WHAT THE TASK REQUIRES: Write out the listing below character for character, though without its pictures.
>>>>
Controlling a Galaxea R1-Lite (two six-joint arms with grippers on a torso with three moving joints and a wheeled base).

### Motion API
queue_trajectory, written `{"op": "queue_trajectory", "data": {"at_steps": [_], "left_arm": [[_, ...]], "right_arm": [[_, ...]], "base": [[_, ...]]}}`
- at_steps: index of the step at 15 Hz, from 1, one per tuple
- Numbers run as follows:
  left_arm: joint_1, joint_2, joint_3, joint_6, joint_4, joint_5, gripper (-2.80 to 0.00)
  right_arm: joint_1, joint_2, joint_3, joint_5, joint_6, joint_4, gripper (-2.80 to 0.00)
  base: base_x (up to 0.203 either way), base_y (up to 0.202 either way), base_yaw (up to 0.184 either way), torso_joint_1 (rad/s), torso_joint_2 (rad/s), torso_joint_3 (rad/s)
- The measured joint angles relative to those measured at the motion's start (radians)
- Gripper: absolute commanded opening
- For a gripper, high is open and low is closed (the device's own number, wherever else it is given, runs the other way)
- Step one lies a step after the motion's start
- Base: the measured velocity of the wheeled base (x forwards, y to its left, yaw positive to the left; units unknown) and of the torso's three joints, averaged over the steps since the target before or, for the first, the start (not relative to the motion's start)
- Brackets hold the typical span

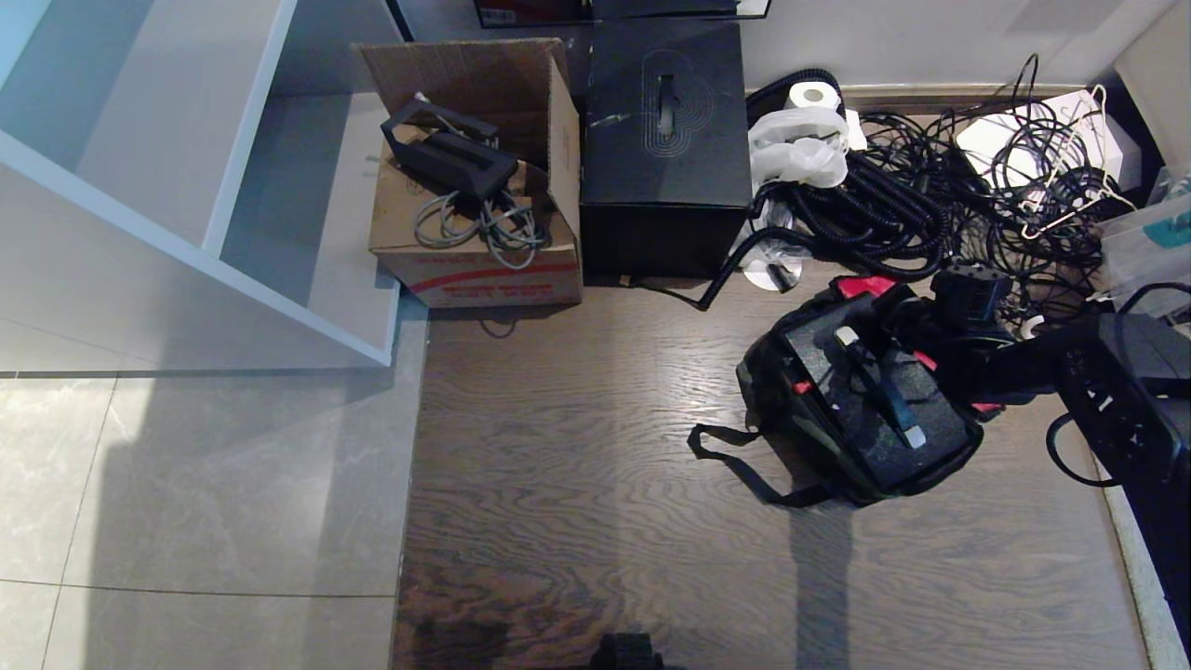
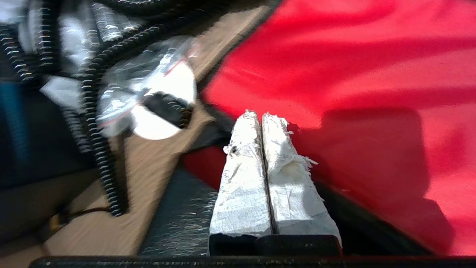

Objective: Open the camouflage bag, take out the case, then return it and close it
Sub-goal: Close the top of the storage box

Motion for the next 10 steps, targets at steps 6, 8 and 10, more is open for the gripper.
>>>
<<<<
OUTPUT BELOW:
Controlling a Galaxea R1-Lite (two six-joint arms with grippers on a torso with three moving joints and a wheeled base).

### Motion API
queue_trajectory, written `{"op": "queue_trajectory", "data": {"at_steps": [_], "left_arm": [[_, ...]], "right_arm": [[_, ...]], "base": [[_, ...]]}}`
- at_steps: index of the step at 15 Hz, from 1, one per tuple
- Numbers run as follows:
  left_arm: joint_1, joint_2, joint_3, joint_6, joint_4, joint_5, gripper (-2.80 to 0.00)
  right_arm: joint_1, joint_2, joint_3, joint_5, joint_6, joint_4, gripper (-2.80 to 0.00)
  base: base_x (up to 0.203 either way), base_y (up to 0.202 either way), base_yaw (up to 0.184 either way), torso_joint_1 (rad/s), torso_joint_2 (rad/s), torso_joint_3 (rad/s)
- The measured joint angles relative to those measured at the motion's start (radians)
- Gripper: absolute commanded opening
- For a gripper, high is open and low is closed (the device's own number, wherever else it is given, runs the other way)
- Step one lies a step after the motion's start
- Base: the measured velocity of the wheeled base (x forwards, y to its left, yaw positive to the left; units unknown) and of the torso's three joints, averaged over the steps since the target before or, for the first, the start (not relative to the motion's start)
- Brackets hold the typical span


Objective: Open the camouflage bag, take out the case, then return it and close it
Sub-goal: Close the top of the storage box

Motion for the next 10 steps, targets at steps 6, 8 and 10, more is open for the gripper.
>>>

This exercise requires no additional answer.